== RECORDS ==
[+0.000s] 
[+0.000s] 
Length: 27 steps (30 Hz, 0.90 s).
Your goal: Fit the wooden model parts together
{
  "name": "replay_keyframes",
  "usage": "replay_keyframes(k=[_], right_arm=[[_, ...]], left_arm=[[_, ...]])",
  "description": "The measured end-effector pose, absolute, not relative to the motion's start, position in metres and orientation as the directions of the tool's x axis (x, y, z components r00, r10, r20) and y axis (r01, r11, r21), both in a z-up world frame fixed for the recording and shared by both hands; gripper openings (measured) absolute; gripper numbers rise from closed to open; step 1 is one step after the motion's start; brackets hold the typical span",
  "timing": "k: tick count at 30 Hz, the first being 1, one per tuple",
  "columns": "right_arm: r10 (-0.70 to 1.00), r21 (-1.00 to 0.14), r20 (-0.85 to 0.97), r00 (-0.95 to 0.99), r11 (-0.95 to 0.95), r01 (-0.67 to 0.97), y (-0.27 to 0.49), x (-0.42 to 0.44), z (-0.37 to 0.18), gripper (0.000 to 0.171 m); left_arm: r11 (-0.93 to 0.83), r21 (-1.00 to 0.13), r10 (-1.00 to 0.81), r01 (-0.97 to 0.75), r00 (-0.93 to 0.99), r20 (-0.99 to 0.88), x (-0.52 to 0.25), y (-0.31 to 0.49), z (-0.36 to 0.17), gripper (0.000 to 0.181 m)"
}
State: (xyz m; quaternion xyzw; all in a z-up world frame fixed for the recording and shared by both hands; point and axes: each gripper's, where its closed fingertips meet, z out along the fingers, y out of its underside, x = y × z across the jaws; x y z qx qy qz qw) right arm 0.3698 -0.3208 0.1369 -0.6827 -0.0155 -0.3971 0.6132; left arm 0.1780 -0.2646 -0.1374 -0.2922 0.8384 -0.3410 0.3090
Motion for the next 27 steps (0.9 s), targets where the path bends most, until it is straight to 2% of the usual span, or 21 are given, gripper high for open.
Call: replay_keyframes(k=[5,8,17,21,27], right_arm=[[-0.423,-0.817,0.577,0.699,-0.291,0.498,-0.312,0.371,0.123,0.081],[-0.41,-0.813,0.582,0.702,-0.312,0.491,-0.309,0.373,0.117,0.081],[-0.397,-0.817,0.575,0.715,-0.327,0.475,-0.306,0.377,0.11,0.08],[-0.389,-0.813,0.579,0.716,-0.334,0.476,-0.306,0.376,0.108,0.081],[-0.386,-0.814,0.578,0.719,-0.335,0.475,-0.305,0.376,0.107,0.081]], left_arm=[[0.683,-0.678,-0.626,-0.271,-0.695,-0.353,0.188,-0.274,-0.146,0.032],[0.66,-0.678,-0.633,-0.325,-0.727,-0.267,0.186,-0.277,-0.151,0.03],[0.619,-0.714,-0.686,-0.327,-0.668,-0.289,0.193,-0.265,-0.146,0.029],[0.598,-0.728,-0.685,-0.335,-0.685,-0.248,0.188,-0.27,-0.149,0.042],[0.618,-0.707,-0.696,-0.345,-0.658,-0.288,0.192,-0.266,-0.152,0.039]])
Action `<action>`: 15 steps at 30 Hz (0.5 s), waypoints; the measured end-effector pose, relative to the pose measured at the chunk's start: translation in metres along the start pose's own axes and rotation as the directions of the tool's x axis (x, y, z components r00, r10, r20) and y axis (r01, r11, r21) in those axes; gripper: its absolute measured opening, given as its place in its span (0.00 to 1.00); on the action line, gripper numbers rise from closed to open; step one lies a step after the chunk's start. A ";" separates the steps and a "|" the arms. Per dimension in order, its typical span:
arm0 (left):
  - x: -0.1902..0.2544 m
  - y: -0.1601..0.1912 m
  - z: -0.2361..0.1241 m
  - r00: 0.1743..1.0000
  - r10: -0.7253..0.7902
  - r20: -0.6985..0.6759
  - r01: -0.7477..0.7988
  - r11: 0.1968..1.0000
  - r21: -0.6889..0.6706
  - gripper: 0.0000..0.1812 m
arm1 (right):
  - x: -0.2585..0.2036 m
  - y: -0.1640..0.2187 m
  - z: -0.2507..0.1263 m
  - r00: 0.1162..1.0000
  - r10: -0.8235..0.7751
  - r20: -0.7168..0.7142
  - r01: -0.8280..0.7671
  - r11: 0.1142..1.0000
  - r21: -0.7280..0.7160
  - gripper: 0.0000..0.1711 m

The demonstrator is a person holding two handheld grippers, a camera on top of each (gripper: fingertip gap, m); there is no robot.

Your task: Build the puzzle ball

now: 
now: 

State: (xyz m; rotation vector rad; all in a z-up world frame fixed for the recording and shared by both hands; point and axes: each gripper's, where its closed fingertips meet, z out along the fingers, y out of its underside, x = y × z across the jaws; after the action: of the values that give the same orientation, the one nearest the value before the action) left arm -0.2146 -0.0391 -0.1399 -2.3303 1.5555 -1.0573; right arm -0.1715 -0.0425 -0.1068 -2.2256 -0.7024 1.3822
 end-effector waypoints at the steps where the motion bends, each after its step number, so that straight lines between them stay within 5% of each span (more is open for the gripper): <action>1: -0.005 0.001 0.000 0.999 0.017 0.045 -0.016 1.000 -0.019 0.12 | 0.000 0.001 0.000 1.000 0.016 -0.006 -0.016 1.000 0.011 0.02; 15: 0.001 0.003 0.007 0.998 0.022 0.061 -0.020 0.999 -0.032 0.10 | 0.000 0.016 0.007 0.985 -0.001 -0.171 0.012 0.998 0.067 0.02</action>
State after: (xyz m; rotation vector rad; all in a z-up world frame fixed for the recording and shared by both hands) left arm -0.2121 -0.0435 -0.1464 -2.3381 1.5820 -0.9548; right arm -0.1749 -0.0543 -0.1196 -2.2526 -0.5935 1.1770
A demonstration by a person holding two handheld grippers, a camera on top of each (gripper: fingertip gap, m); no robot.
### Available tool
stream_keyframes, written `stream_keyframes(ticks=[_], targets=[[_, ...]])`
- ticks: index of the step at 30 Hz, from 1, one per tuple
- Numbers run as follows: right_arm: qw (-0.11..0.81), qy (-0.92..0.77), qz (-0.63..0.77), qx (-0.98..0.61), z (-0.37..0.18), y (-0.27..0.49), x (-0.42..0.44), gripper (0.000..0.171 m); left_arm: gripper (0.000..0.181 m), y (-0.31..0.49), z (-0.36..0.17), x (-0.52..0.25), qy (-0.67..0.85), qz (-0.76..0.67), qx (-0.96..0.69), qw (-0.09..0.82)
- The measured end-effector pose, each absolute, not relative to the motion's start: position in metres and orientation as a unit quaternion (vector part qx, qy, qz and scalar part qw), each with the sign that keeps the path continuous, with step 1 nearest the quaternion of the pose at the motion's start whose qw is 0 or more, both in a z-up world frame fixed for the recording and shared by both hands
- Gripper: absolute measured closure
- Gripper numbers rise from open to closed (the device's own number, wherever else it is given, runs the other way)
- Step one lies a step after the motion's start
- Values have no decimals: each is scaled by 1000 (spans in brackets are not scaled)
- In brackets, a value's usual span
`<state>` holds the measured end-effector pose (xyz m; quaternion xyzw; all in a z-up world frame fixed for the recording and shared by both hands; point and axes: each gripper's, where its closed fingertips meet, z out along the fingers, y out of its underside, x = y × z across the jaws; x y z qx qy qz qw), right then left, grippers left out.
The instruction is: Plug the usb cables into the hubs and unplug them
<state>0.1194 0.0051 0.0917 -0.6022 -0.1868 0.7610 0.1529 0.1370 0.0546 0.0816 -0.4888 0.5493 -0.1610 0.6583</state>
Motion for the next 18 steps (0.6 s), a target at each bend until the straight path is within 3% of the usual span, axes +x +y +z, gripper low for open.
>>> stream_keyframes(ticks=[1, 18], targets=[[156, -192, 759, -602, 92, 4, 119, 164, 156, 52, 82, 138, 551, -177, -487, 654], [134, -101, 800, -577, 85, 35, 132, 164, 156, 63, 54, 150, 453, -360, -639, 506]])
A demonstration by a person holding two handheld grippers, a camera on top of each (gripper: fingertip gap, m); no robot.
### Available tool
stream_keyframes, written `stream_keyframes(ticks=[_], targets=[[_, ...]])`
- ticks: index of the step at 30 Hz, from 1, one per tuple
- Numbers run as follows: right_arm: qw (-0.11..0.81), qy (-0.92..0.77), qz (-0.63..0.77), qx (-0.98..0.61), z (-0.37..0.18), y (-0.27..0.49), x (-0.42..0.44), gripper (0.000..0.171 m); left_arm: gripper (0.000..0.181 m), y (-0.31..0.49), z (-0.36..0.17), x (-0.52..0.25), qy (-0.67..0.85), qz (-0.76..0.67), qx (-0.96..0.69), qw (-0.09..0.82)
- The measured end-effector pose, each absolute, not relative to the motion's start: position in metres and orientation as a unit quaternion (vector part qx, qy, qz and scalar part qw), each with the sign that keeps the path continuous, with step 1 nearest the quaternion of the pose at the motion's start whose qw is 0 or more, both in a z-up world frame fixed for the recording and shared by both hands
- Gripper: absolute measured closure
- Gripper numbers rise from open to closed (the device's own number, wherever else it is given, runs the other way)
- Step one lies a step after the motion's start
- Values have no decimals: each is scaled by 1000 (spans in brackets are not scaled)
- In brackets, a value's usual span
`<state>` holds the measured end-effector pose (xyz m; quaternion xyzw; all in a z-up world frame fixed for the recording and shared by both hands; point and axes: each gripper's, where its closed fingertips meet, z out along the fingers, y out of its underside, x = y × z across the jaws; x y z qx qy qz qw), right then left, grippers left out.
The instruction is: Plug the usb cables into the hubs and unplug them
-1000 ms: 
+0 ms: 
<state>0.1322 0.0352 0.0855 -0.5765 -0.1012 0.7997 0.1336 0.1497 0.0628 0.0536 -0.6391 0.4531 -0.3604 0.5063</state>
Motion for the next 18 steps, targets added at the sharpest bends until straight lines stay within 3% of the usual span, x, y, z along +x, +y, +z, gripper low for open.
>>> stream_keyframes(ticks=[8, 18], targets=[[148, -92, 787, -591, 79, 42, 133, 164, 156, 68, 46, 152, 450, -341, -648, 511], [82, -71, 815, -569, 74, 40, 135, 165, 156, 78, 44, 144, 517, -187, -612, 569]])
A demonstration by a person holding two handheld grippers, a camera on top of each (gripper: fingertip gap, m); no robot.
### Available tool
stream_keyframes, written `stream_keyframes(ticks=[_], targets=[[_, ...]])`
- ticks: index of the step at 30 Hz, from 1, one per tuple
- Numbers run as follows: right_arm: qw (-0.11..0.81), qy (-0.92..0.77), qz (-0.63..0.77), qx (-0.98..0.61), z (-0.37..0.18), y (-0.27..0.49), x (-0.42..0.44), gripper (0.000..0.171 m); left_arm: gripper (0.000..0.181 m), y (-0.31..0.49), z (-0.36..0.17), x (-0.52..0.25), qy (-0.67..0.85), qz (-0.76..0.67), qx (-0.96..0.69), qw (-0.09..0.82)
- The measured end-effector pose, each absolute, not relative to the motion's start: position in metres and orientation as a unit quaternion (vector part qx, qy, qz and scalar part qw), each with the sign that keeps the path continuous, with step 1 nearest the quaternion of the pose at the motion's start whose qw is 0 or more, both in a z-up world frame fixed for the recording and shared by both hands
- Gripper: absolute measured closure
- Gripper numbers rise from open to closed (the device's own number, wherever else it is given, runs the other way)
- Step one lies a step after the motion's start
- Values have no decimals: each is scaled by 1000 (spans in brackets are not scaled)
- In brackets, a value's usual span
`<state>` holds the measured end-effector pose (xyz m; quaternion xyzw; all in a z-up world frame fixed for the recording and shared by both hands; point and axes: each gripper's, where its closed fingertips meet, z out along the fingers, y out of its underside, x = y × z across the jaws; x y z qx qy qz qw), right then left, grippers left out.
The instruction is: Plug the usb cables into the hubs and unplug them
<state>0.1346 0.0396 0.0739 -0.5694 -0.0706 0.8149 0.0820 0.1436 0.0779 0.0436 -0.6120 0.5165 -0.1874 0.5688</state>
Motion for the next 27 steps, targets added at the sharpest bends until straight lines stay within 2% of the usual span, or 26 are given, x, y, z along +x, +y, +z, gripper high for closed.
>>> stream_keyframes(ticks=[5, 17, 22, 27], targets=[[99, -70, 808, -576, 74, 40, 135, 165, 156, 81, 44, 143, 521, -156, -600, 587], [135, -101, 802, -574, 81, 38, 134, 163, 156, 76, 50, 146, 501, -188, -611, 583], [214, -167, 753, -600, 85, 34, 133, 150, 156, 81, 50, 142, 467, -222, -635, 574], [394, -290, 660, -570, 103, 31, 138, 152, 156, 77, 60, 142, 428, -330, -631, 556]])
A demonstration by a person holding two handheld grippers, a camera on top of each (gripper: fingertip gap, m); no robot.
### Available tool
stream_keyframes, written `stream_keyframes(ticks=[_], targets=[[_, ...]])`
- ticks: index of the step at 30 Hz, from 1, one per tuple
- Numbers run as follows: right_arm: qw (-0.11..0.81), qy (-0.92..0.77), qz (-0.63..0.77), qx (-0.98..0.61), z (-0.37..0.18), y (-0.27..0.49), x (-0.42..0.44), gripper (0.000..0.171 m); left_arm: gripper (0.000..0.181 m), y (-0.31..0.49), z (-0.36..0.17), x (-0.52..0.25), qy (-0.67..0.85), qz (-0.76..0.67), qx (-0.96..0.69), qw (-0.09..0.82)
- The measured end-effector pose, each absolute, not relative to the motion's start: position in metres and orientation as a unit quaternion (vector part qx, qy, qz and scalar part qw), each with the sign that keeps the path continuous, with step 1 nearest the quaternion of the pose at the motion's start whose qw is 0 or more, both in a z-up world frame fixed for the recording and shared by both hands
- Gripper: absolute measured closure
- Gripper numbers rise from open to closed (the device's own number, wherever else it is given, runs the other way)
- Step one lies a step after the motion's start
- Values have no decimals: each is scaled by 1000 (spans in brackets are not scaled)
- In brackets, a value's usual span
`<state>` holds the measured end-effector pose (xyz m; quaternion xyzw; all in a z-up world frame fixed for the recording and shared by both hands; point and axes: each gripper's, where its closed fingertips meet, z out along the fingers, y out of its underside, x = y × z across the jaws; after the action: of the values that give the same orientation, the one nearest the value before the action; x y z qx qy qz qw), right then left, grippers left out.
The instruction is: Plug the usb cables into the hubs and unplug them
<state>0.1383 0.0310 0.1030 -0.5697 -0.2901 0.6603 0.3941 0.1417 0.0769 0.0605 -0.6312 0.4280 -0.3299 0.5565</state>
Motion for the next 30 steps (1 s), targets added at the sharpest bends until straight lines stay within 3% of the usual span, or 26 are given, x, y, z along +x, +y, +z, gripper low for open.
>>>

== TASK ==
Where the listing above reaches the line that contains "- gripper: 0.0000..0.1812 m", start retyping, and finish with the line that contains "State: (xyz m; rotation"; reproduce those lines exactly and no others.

== COMPLETED EXERCISE ==
  - gripper: 0.0000..0.1812 m
arm1 (right):
  - x: -0.2585..0.2036 m
  - y: -0.1640..0.2187 m
  - z: -0.2507..0.1263 m
  - r00: 0.1162..1.0000
  - r10: -0.8235..0.7751
  - r20: -0.7168..0.7142
  - r01: -0.8280..0.7671
  - r11: 0.1142..1.0000
  - r21: -0.7280..0.7160
  - gripper: 0.0000..0.1711 m

The demonstrator is a person holding two handheld grippers, a camera on top of each (gripper: fingertip gap, m); there is no robot.

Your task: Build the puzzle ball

now: 
now: 

State: (xyz m; rotation vector rad; all in a z-up world frame fixed for the recording and shared by both hands; point and axes: each gripper's, where its closed fingertips meet, z out along the fingers, y out of its underside, x = y × z across the jaws; after the action: of the values that give the same orientation, the one nearest the value before the action) left arm -0.2146 -0.0391 -0.1399 -2.3303 1.5555 -1.0573; right arm -0.1715 -0.0425 -0.1068 -2.2256 -0.7024 1.3822

Work on this exercise has been finished.